Media Health Lab is a new collaborative initiative by Dr. Najmeh Khalili-Mahani, and is supported by Concordia University PERFORM Centre and The Milieux for Arts, Culture and Technology. We aim to use qualitative and quantitative methods to investigate the phenomenology of influences between the electronic communication cultures, and the well-being of the individual-society continuum; specifically in order to identify healthcare risks and opportunities of modern communication technologies.


Game Clinic

Computer games are potent psychophysiological stimulators. Games mix elements of reward, empathy, and loss; they are rich with visual imagery and sound; they enhance attention, perceptual and executive skills; they demand planning, decision making, competition, and adaptive reactions.
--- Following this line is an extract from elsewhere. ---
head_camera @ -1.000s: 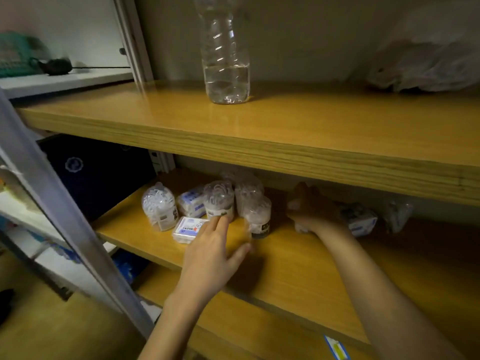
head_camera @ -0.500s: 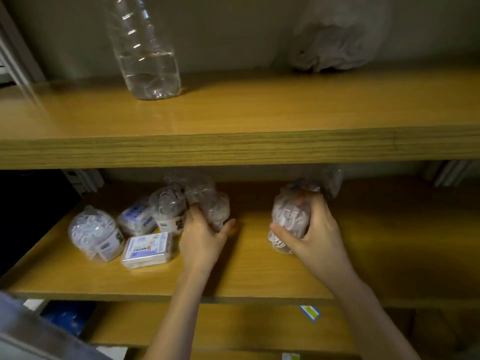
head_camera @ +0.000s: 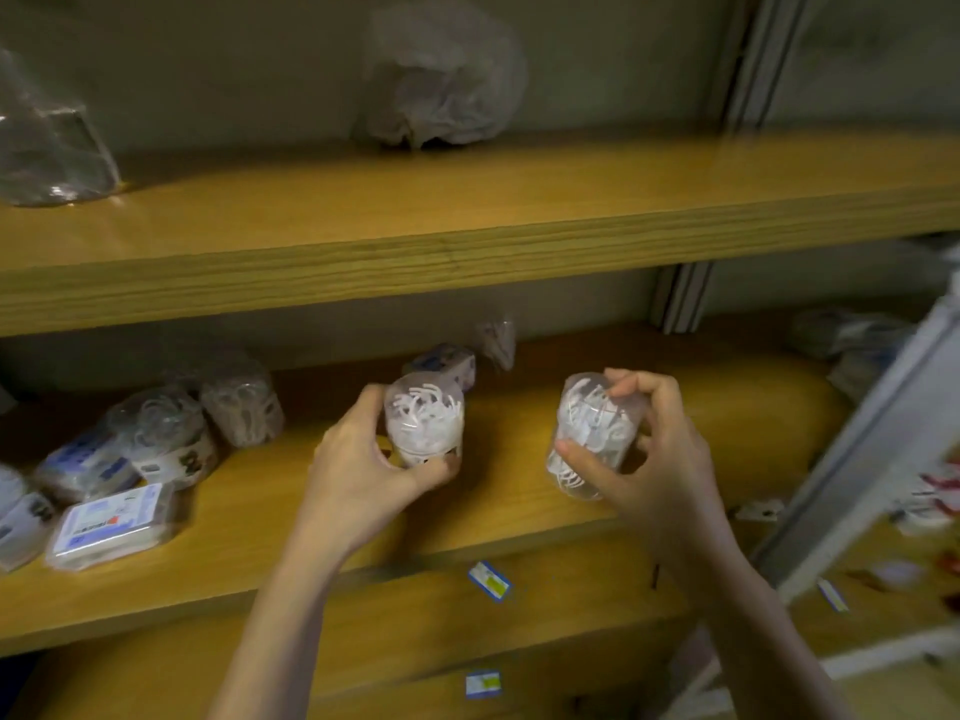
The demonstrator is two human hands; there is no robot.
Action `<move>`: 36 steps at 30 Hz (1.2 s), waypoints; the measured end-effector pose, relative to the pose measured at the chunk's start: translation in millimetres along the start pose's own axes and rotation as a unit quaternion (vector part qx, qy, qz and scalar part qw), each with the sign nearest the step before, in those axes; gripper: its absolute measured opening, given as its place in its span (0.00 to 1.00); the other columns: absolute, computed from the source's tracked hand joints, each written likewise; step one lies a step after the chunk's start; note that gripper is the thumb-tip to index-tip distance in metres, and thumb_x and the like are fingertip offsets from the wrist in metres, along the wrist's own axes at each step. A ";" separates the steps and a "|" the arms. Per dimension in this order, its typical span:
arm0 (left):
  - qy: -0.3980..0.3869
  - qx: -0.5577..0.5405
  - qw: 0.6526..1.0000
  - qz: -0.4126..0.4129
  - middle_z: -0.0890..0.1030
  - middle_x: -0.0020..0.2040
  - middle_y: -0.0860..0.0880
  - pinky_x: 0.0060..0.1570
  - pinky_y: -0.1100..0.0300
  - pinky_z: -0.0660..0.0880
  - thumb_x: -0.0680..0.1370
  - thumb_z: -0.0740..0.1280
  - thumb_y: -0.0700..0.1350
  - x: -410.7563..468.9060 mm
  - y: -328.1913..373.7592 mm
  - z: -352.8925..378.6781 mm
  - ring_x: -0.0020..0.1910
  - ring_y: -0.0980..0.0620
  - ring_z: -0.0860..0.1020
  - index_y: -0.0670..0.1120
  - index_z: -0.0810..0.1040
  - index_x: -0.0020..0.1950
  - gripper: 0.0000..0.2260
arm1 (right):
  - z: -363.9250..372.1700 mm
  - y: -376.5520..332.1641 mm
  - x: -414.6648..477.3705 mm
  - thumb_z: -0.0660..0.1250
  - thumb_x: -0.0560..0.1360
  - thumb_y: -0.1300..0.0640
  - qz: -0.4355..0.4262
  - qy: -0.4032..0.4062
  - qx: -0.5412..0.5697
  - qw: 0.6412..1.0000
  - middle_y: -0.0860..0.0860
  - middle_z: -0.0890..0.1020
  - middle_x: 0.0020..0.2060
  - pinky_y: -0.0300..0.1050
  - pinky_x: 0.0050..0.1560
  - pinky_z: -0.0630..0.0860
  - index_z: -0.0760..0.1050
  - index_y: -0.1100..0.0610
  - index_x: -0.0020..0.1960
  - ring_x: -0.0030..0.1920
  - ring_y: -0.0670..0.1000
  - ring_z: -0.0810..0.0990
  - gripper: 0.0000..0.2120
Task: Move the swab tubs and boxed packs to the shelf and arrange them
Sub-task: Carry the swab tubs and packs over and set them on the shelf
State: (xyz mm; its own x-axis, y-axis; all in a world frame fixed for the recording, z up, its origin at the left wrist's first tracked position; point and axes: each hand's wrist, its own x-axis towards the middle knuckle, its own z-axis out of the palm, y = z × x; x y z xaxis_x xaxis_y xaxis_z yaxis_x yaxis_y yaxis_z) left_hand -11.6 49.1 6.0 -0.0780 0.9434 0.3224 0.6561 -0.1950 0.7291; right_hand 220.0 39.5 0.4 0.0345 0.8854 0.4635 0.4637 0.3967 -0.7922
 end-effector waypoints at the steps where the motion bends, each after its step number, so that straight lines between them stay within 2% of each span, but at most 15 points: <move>1: -0.016 -0.007 1.000 0.015 0.78 0.45 0.61 0.43 0.53 0.74 0.53 0.68 0.64 -2.9 13.1 8.3 0.47 0.55 0.77 0.56 0.70 0.47 0.26 | -15.7 2.1 -4.0 0.74 0.63 0.52 -0.006 0.006 -0.012 1.000 0.46 0.71 0.62 0.48 0.47 0.81 0.64 0.47 0.55 0.61 0.50 0.75 0.26; 3: -0.044 -0.018 0.998 0.043 0.78 0.46 0.61 0.44 0.52 0.75 0.54 0.69 0.65 -10.1 40.3 26.8 0.47 0.59 0.76 0.57 0.71 0.49 0.27 | -48.2 6.7 -12.4 0.72 0.63 0.47 -0.018 0.027 -0.035 0.999 0.46 0.72 0.61 0.49 0.48 0.81 0.64 0.48 0.56 0.61 0.49 0.75 0.26; 8: -0.107 -0.041 0.987 0.110 0.76 0.47 0.66 0.42 0.63 0.75 0.55 0.68 0.66 -31.8 111.1 76.3 0.49 0.66 0.74 0.59 0.70 0.50 0.26 | -129.8 28.1 -36.7 0.70 0.63 0.42 -0.026 0.077 -0.077 0.994 0.46 0.73 0.58 0.53 0.49 0.79 0.64 0.52 0.56 0.59 0.51 0.76 0.28; 13: -0.162 -0.063 0.975 0.140 0.75 0.49 0.66 0.44 0.60 0.75 0.56 0.73 0.66 -59.7 169.8 140.2 0.50 0.60 0.75 0.61 0.69 0.50 0.27 | -216.8 54.2 -68.2 0.71 0.62 0.42 -0.012 0.107 -0.115 0.987 0.44 0.74 0.54 0.48 0.47 0.80 0.64 0.49 0.56 0.55 0.47 0.77 0.28; 15: -0.181 -0.074 0.968 0.154 0.75 0.47 0.69 0.42 0.63 0.73 0.58 0.73 0.62 -70.4 191.7 168.7 0.49 0.63 0.74 0.63 0.69 0.49 0.23 | -251.9 66.0 -79.0 0.72 0.62 0.44 -0.001 0.119 -0.136 0.984 0.42 0.74 0.52 0.48 0.48 0.80 0.64 0.46 0.57 0.54 0.46 0.77 0.28; 17: -0.199 -0.082 0.961 0.175 0.74 0.50 0.70 0.43 0.62 0.75 0.60 0.73 0.62 -78.3 212.4 195.2 0.50 0.66 0.73 0.63 0.69 0.51 0.24 | -284.2 77.2 -88.0 0.74 0.62 0.47 0.013 0.134 -0.157 0.978 0.43 0.75 0.53 0.47 0.48 0.80 0.64 0.46 0.57 0.53 0.46 0.77 0.28; 21: -0.219 -0.086 0.950 0.203 0.76 0.51 0.64 0.46 0.54 0.77 0.58 0.70 0.67 -85.4 250.9 244.3 0.51 0.61 0.75 0.61 0.69 0.53 0.27 | -337.1 97.5 -99.2 0.73 0.62 0.45 0.033 0.156 -0.193 0.968 0.45 0.75 0.55 0.46 0.49 0.79 0.65 0.49 0.59 0.54 0.46 0.76 0.30; 24: -0.212 -0.086 0.948 0.223 0.71 0.50 0.64 0.46 0.58 0.76 0.59 0.73 0.62 -83.7 278.0 278.3 0.49 0.63 0.72 0.59 0.69 0.53 0.26 | -366.6 115.1 -104.3 0.74 0.62 0.46 0.047 0.179 -0.214 0.959 0.47 0.76 0.55 0.47 0.48 0.79 0.66 0.51 0.60 0.54 0.48 0.77 0.31; 29: -0.231 -0.080 0.939 0.243 0.72 0.50 0.60 0.45 0.61 0.73 0.60 0.73 0.62 -72.4 314.8 335.9 0.49 0.61 0.72 0.57 0.70 0.53 0.26 | -409.3 140.2 -107.8 0.72 0.61 0.44 0.084 0.220 -0.225 0.945 0.36 0.71 0.51 0.39 0.41 0.76 0.63 0.43 0.57 0.52 0.46 0.75 0.29; 30: -0.237 -0.080 0.936 0.246 0.72 0.49 0.60 0.44 0.62 0.72 0.60 0.73 0.63 -69.2 322.3 348.9 0.48 0.62 0.72 0.57 0.70 0.52 0.25 | -418.9 146.4 -107.3 0.71 0.60 0.43 0.093 0.225 -0.227 0.943 0.35 0.70 0.50 0.39 0.40 0.76 0.62 0.42 0.57 0.52 0.47 0.75 0.29; 34: -0.255 -0.083 0.930 0.253 0.70 0.47 0.63 0.38 0.69 0.65 0.61 0.73 0.60 -54.7 354.9 403.2 0.46 0.64 0.70 0.59 0.69 0.52 0.24 | -461.8 177.6 -94.6 0.69 0.59 0.39 0.123 0.238 -0.246 0.931 0.41 0.70 0.54 0.55 0.44 0.80 0.63 0.48 0.61 0.55 0.53 0.76 0.35; 36: -0.269 -0.099 0.927 0.241 0.69 0.48 0.62 0.40 0.66 0.68 0.62 0.73 0.59 -45.6 371.6 430.9 0.47 0.63 0.71 0.58 0.69 0.53 0.23 | -482.9 194.2 -82.9 0.68 0.58 0.37 0.128 0.240 -0.252 0.929 0.41 0.70 0.55 0.57 0.45 0.80 0.63 0.47 0.63 0.56 0.52 0.76 0.37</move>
State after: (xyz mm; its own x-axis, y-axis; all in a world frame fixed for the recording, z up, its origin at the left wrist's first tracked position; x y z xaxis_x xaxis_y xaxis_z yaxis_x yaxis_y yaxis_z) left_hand 559.3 49.2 2.0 0.6093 0.7207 0.3306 0.3632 -0.6243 0.6917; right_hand 734.7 -73.9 -0.2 0.5350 0.6769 0.5055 0.7373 -0.0821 -0.6705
They can be exciting at times and frustrating at other times, as they push the players to learn, improve and win. Can they be used as clinical intervention strategies to help patients with neurological or psychological deficiencies?

Game Clinics


"Screens" have become an inevitable part of our daily lives. In the past, screens were limited to TV sets or computer consoles, but today, they are mobile, easy to use and internet-connected devices on which we work, read, and play. These new technologies are changing our ways of communication, our ways of memorization and learning and therefore, demand of us to learn how they interact and affect our brains. An outstanding question is whether these modern technologies have offered a more positive or a more negative change to our social and medical states of being. We aim to conduct qualitative and quantitative studies to evaluate how the positive outcomes of engagement with media technologies weighs against the risk factors.


Recently, mobile and ‘smart’ telecommunication technologies, available to 2.5 billion people around the globe, have shown promise in internet-based health-delivery and data-gathering (referred to as mobile health, mHealth), amassing a $3 billion market in 2017 in the US only, and estimated to grow at least by 20% by 2010. In tandem, wearable, body-tracking devices (physical and physiological self-monitoring), Serious Games (learning through playing), and virtual reality interventions (for rehabilitation and therapy) are starting to find applications in healthcare. We are interested in evaluating the impact of digital health-coaching on chronic mental and physical health conditions using mixed method analyses that directly involve the participants in qualitative and quantitative health research.